◆ ACTION ITEM:
All lines below must be repeated exactly, with the pictures omitted.

***** SOURCE MATERIAL

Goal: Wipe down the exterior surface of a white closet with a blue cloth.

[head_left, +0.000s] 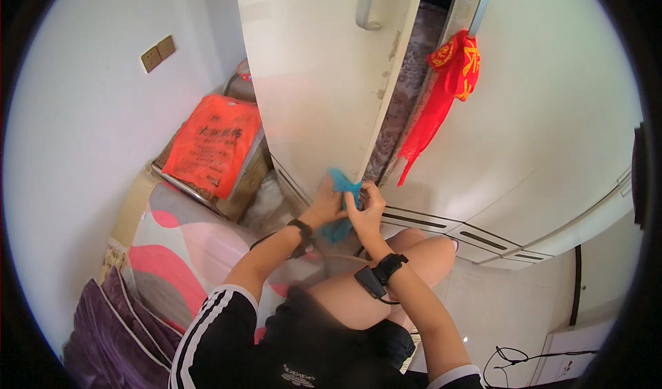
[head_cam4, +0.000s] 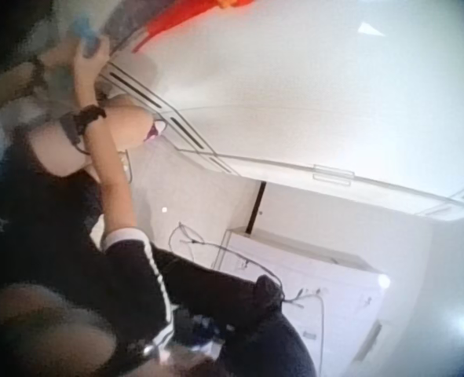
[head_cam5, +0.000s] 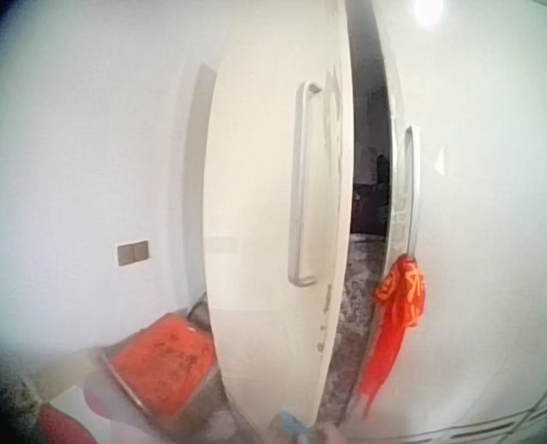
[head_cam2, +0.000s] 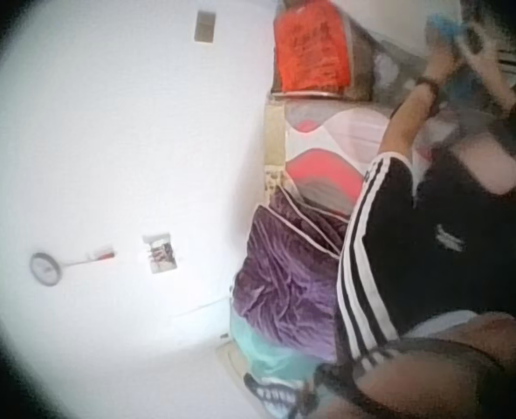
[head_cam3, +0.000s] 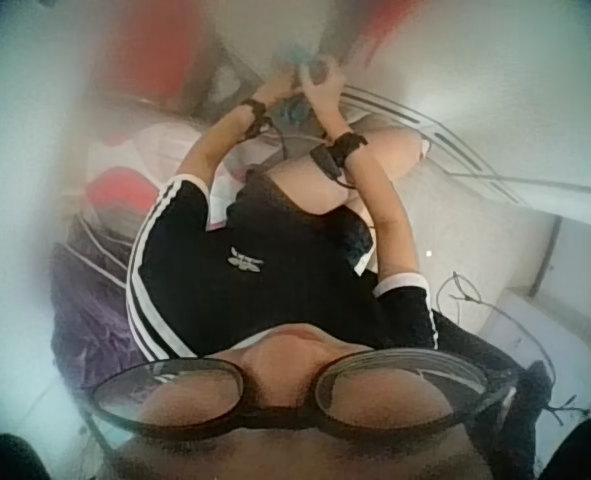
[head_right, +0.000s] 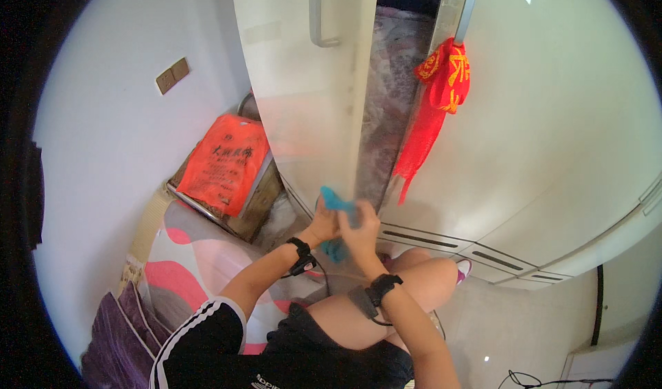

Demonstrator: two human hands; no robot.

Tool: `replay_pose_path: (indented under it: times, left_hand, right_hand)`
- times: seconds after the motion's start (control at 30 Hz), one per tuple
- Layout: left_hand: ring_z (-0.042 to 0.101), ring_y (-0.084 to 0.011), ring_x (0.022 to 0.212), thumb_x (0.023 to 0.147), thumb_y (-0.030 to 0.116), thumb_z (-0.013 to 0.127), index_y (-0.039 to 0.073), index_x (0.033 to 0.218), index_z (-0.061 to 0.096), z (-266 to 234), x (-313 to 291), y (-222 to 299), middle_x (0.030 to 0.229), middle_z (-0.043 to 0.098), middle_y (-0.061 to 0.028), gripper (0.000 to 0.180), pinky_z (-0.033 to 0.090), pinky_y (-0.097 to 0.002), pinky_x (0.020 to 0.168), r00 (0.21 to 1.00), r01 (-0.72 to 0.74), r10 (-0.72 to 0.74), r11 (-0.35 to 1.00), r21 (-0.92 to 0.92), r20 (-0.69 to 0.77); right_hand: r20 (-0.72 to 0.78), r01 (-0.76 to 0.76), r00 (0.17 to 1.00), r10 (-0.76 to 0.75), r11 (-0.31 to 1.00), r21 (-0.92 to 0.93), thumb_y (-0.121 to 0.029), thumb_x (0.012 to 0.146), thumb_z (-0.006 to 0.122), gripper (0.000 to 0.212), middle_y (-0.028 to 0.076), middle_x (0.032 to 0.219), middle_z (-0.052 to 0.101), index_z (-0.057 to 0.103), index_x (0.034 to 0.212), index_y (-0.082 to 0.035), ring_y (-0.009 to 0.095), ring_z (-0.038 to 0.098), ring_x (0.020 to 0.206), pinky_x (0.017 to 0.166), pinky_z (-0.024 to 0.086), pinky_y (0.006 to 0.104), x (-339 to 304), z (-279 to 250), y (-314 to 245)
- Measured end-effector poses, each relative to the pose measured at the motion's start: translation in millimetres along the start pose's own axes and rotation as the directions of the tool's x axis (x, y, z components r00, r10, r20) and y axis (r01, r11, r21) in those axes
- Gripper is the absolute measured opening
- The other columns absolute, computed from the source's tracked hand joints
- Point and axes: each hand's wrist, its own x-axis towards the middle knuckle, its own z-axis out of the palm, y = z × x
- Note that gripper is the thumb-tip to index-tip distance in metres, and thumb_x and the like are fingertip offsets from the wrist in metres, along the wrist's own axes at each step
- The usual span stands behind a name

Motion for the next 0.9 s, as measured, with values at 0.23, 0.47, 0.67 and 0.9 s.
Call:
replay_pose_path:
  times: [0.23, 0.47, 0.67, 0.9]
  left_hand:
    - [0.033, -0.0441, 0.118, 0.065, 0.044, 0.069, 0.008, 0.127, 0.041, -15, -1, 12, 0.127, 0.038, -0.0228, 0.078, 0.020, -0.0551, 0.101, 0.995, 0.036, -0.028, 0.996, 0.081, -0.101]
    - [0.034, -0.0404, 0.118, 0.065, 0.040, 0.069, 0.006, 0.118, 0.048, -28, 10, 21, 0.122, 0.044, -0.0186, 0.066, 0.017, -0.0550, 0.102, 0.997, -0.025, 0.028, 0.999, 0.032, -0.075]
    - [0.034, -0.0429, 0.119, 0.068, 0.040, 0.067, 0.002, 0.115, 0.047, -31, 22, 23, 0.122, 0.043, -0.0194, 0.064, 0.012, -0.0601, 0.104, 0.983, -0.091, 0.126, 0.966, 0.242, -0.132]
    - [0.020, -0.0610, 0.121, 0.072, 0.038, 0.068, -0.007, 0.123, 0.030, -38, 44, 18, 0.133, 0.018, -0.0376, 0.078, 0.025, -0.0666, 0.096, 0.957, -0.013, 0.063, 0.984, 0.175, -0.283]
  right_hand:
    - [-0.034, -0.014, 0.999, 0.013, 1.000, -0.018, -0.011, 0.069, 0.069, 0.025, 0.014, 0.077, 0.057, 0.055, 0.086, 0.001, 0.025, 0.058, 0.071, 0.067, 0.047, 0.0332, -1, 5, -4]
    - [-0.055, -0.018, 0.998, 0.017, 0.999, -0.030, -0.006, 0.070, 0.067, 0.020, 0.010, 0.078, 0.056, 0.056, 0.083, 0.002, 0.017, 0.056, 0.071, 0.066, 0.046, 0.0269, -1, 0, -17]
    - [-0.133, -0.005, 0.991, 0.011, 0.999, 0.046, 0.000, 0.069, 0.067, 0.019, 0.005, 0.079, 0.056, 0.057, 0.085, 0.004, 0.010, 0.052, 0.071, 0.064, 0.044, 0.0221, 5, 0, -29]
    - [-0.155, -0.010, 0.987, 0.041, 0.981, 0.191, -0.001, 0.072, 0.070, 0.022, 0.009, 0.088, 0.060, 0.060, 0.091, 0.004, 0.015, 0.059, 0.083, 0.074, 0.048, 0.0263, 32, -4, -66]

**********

◆ ANSWER SECTION:
Goal: Wipe down the exterior surface of a white closet with a blue cloth.

[head_left, +0.000s] 
[head_cam4, +0.000s] 
[head_cam5, +0.000s] 
[head_cam2, +0.000s] 
[head_cam3, +0.000s] 
[head_right, +0.000s] 

Demonstrator: two human hands; no robot.

Tool: `replay_pose_path: (indented under it: times, left_hand, right_hand)`
- times: seconds after the motion's start (control at 30 Hz), one per tuple
- Layout: left_hand: ring_z (-0.042 to 0.101), ring_y (-0.084 to 0.011), ring_x (0.022 to 0.212), thumb_x (0.023 to 0.147), thumb_y (-0.030 to 0.116), thumb_z (-0.013 to 0.127), index_y (-0.039 to 0.073), index_x (0.033 to 0.218), index_z (-0.061 to 0.096), z (-266 to 234), x (-313 to 291), y (-222 to 299), middle_x (0.030 to 0.229), middle_z (-0.043 to 0.098), middle_y (-0.061 to 0.028), gripper (0.000 to 0.180), pinky_z (-0.033 to 0.090), pinky_y (-0.097 to 0.002), pinky_x (0.020 to 0.168), r00 (0.21 to 1.00), r01 (-0.72 to 0.74), r10 (-0.72 to 0.74), r11 (-0.35 to 1.00), r21 (-0.92 to 0.92), r20 (-0.69 to 0.77); right_hand: r20 (-0.72 to 0.78), r01 (-0.76 to 0.76), r00 (0.17 to 1.00), r10 (-0.76 to 0.75), r11 (-0.31 to 1.00), r21 (-0.92 to 0.93), thumb_y (-0.121 to 0.029), thumb_x (0.012 to 0.146), thumb_z (-0.006 to 0.122), gripper (0.000 to 0.212), middle_y (-0.028 to 0.076), middle_x (0.032 to 0.219), middle_z (-0.052 to 0.101), index_z (-0.057 to 0.103), index_x (0.034 to 0.212), index_y (-0.082 to 0.035), ring_y (-0.009 to 0.095), ring_z (-0.038 to 0.098), ring_x (0.020 to 0.206), pinky_x (0.017 to 0.166), pinky_z (-0.024 to 0.086), pinky_y (0.006 to 0.104), x (-339 to 304), z (-279 to 250), y (-314 to 245)
- Measured end-effector poses, each relative to the pose measured at the motion's start: translation in millimetres along the start pose's own axes and rotation as the directions of the tool's x axis (x, y, z components r00, r10, r20) and y axis (r01, r11, r21) in those axes
- Gripper is the absolute measured opening
- The other columns absolute, computed from the source's tracked hand joints
- Point and axes: each hand's wrist, its own x-axis towards the middle knuckle, its own z-axis out of the palm, y = z × x
- Note that gripper is the thumb-tip to index-tip distance in metres, and thumb_x and the like are fingertip offsets from the wrist in metres, along the wrist's own axes at each step
- The usual span stands behind a name

Motion for the next 0.9 s, as measured, with values at 0.23, 0.47, 0.67 and 0.9 s.
Call:
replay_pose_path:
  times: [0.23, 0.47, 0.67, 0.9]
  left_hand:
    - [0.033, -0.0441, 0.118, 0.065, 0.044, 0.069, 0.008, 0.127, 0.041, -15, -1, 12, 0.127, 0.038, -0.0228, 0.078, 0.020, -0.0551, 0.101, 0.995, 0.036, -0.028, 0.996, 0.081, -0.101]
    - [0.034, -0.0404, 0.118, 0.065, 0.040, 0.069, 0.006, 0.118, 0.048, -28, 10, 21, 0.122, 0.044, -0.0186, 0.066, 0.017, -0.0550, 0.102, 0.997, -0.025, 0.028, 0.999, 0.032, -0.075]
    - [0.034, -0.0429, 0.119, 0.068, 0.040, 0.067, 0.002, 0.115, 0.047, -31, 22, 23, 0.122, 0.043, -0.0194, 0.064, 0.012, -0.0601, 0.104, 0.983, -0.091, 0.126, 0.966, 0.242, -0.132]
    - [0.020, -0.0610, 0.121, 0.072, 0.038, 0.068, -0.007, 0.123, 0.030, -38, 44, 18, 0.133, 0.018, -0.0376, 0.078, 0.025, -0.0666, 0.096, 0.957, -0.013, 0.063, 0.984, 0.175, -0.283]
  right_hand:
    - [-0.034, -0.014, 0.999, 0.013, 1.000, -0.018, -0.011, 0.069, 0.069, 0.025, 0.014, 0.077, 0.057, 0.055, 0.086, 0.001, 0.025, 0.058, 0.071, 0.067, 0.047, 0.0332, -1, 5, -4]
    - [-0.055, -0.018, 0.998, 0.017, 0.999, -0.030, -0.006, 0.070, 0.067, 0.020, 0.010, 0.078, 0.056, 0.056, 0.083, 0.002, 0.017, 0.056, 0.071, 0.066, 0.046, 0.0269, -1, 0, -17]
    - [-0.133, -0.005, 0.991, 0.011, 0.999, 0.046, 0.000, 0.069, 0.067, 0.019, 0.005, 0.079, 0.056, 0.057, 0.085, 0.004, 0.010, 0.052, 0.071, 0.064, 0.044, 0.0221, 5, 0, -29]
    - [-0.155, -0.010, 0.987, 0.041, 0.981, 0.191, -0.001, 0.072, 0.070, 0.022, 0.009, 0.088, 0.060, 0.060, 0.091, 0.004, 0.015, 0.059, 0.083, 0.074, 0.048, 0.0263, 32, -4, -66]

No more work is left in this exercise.